Nobody says GC has no advantages, the claim is that its disadvantages don't always offset them.


The way C/C++ get around the implicit ownership of const char * is everyone copies data around.


"Also, global GC often requires 2x-3x the memory footprint of working memory which is extremely wasteful for the resource constrained domains that C++ is often used in."

Memory fragmentation in manual memory management often comes at a similar or higher cost, which is often "forgotten" and neglected, because it is hidden:

https://bugzilla.mozilla.org/show_bug.cgi?id=666058#c31

And fragmentation may grow over time much more than the typical GC overhead. Then you have to do a "forced GC" that is restarting the application. Often happens to my phone or browser. I'm not sure if it is more due to fragmentation or more due too plain old memory leaks.


> Your prelude and the followup question is not well-formed.

Thank you for your feedback, I appreciate it.

> C++ programmers do not have a bias against GC as a specific problem-solving technique. Expert C++ programmers can embrace GC

Please watch this portion of the video, and the way the speaker is pronouncing the word "collect":

https://www.youtube.com/watch?v=JfmTagWcqoE#t=1h5m25s

Regarding general-purpose GC:

I don't support using GC for everything. If there is a problem that can only be solved with GC, it doesn't mean that we should express our entire running programs in terms of dynamic cyclic graphs. I believe we can do much better, with much fewer resources.


>Please watch this portion of the video, and the way the speaker is pronouncing the word "collect":

Herb was deliberately using circumlocution to avoid the phrase "garbage collection" so as to not poison the well. The latter part of the video explains his reasoning for presenting it that way:

https://www.youtube.com/watch?v=JfmTagWcqoE&t=1h32m55s

>I don't support using GC for everything. [...] I believe we can do much better, with much fewer resources.

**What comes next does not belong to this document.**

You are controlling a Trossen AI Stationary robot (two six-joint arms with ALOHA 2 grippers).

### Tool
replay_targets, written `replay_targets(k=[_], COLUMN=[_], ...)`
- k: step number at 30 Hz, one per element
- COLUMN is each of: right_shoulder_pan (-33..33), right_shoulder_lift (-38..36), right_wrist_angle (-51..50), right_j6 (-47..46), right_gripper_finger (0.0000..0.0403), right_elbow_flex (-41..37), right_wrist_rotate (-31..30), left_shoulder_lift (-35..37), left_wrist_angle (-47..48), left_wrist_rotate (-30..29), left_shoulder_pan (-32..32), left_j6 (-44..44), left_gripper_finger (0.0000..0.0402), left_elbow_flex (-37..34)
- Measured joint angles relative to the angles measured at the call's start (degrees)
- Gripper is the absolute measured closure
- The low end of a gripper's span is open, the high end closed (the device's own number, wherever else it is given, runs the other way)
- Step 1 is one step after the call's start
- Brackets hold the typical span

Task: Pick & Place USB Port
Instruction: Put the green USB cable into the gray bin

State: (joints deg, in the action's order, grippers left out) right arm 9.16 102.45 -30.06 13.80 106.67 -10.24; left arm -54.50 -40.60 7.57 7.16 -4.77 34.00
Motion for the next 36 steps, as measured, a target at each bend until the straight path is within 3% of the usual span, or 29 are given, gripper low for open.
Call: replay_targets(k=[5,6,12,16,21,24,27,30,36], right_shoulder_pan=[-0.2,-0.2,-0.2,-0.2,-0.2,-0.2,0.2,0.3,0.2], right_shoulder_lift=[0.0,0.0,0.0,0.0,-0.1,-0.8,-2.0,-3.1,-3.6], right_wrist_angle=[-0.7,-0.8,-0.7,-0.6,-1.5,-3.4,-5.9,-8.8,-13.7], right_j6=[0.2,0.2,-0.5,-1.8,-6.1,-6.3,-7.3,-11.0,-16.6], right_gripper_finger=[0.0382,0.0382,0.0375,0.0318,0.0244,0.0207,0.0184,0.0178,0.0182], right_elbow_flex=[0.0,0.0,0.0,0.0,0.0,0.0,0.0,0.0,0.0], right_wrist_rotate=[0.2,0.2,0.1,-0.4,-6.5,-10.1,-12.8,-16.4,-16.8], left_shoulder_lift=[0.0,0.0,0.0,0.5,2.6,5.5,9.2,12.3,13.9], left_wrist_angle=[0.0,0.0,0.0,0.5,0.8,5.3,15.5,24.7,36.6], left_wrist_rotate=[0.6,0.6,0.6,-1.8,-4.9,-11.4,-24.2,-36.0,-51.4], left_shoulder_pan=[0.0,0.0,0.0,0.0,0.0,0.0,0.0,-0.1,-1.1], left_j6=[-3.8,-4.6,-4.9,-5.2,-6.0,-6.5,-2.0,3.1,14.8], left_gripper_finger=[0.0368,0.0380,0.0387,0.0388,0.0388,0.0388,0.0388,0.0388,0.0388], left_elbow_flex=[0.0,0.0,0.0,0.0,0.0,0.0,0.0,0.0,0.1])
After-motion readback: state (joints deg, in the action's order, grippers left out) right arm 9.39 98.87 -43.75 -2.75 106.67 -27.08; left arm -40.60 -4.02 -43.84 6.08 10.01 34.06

This is a statement that sounds reasonable and balanced . How can anyone possibly disagree with it?!? The issue is that it's very difficult to take that universal wisdom and construct a real programming language that satisfies all the following properties seamlessly and elegantly:

1) language that has optional GC

2) has zero cost when not using it. This means no active tracing loop that checks object graphs and no large memory blocks reserved to allow reallocation and defragmention.

3) transparent syntax that's equally elegant for manual memory or GC in the same language

To make your GC-when-appropriate advice real, one has to show a real implementation. E.g. one can fork the GCC or LLVM compilers and add GC to it. Or fork the Java OpenJDK compiler and show how syntax can remove the GC on demand. Or construct a new language from scratch. There may be some lessons learned from the D Language backing away from GC. Also, Apple Objective-C retreated from GC as well.


> To make your GC-when-appropriate advice real, one has to show a real implmentation.

I haven't tested it closely, but I believe that Rust with this crate: https://github.com/Manishearth/rust-gc is an implementation for "GC only when you need it".


Rust would be a perfect GC-optional language as, having per-thread heaps, GC using threads can be completely segregated from the non-using ones.


Microsoft's Managed C++ is frankly scary, but its gc root type seems pretty close to this.


Right, but they pay a different cost there that isn't listed: "It's not entirely compatible with the existing language"

private and multiple inheritance do not work, for example (yes, i know some of this is fixable, but some is not)

  public __gc class one { int i; };
  public __gc class two: private one { int h; i = h; }; //error

  __gc class a {};
  __gc class b {};
  __gc class c: public a, public b {}; //will produce an error
etc


Which one (or more) of those three properties does the D language fail to satisfy?


Another aspect against GC is system determinism. Unmanaged runtime is more deterministic and is often faivored in real time applications.


Only if malloc()/free() don't need to call OS APIs, if it happens good luck with being deterministic.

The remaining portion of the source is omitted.